453 pożary w ciągu dwóch dni, 23 osoby ranne
Mroźna pogoda powoduje, że zwiększyła się liczba pożarów. W niedzielę i poniedziałek w wyniku pożarów zginęła jedna osoba, a 23 zostały ranne. Strażacy wyjeżdżali w tym
czasie do 453 pożarów - poinformował rzecznik Państwowej Straży Pożarnej Paweł Frątczak.
- Zawsze, gdy mamy do czynienia z tak siarczystym mrozem jak obecnie, liczba pożarów się zwiększa - powiedział Frątczak.

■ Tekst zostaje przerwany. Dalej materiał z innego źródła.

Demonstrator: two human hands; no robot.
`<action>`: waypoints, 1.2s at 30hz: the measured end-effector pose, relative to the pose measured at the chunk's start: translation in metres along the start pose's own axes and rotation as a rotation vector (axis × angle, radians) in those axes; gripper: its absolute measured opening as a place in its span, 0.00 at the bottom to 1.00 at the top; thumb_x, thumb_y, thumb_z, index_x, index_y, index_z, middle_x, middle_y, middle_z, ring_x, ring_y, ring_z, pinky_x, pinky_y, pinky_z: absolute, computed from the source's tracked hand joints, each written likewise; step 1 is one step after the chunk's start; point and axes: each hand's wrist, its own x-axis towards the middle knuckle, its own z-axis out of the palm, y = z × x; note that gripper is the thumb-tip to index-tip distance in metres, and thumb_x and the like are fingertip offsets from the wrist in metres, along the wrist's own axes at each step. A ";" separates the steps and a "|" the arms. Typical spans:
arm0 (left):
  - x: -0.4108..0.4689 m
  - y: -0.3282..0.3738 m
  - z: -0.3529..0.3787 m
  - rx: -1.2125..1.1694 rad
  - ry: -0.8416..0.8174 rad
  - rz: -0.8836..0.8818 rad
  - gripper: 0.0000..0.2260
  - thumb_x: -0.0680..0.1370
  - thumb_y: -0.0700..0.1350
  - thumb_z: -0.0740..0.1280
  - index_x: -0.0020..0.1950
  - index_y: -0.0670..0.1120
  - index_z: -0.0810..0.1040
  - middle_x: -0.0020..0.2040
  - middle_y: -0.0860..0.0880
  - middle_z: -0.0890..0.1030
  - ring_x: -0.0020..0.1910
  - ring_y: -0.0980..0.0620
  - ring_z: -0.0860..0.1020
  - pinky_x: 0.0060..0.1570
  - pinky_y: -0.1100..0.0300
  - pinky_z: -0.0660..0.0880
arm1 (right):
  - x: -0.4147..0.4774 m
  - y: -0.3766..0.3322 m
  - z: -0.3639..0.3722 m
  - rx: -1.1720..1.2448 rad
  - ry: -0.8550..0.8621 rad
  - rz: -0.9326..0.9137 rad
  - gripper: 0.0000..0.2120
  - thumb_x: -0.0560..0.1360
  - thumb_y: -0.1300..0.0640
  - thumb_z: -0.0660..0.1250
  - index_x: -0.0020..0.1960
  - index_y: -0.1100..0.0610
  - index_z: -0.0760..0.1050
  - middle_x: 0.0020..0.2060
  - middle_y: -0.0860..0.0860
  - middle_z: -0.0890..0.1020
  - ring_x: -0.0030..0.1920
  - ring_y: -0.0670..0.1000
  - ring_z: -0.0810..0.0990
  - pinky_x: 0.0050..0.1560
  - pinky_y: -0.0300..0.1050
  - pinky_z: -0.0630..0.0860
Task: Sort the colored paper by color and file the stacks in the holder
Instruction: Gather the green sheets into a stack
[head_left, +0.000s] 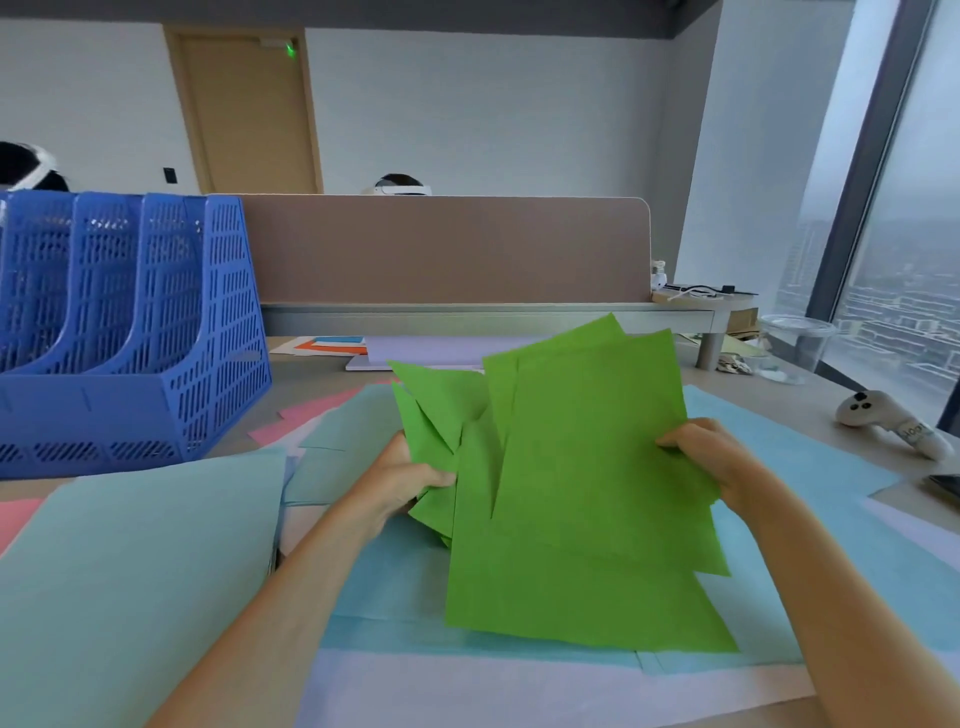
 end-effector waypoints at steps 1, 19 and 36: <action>0.000 0.001 0.000 0.019 0.018 0.006 0.24 0.69 0.31 0.72 0.63 0.43 0.71 0.55 0.45 0.82 0.53 0.48 0.81 0.51 0.53 0.78 | -0.002 -0.001 0.000 -0.056 -0.001 0.002 0.06 0.76 0.65 0.63 0.51 0.66 0.76 0.40 0.61 0.82 0.38 0.57 0.81 0.44 0.53 0.80; 0.001 0.004 -0.007 -0.199 -0.056 -0.085 0.29 0.66 0.23 0.64 0.65 0.40 0.68 0.59 0.37 0.79 0.57 0.38 0.78 0.50 0.49 0.77 | -0.004 0.003 0.016 0.116 -0.057 -0.004 0.12 0.73 0.74 0.66 0.55 0.65 0.74 0.49 0.61 0.82 0.47 0.59 0.81 0.51 0.55 0.80; 0.042 0.040 0.020 0.283 0.260 -0.207 0.38 0.73 0.48 0.74 0.75 0.37 0.58 0.74 0.39 0.64 0.72 0.40 0.65 0.67 0.50 0.65 | -0.008 0.003 0.031 0.080 -0.050 -0.047 0.15 0.72 0.75 0.57 0.54 0.64 0.74 0.47 0.64 0.82 0.43 0.62 0.82 0.47 0.61 0.80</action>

Straż Pożarna apeluje o wyłączanie przed wyjściem z domu wszystkich elektrycznych i gazowych urządzeń, którymi dogrzewamy mieszkanie, a także o sprawdzanie pieców centralnego ogrzewania, `zwłaszcza jeśli nie paliliśmy w nich od kilku dni.
- Często jest tak, że woda w rurach zamarza, co może spowodować wybuch pieca - powiedział Frątczak.
Strażacy zwracają też uwagę na odpowiednią wentylację w mieszkaniu. - W niewietrzonym lokalu, w którym pozamykane są wszystkie okna, nietrudno o zaczadzenie - dodał Frątczak.
Niebezpieczne jest też wchodzenie na skute lodem rzeki i stawy. Strażacy zapewniają, że kilkunastostopniowy mróz nie gwarantuje nam bezpieczeństwa na zamarzniętej rzece.
- Nawet jeśli widzimy przymarzniętego do lodu ptaka, nie wchodźmy, by mu pomóc. Wezwijmy służby, które są do takich akcji przygotowane i mają profesjonalny sprzęt - apeluje Frątczak.
W opinii strażaków niebezpieczne jest także rozgrzewanie przewodów w samochodach. - Od takiego rozgrzewania tylko krok dzieli nas od pożaru - mówił Frątczak.
Strażacy przypominają też o założeniu przed wyjściem na mróz czapki i odpowiedniego ubrania. Pod numerem alarmowym 998 uzyskamy też wszelkie informacje o noclegowniach i bezpieczeństwie podczas mrozów.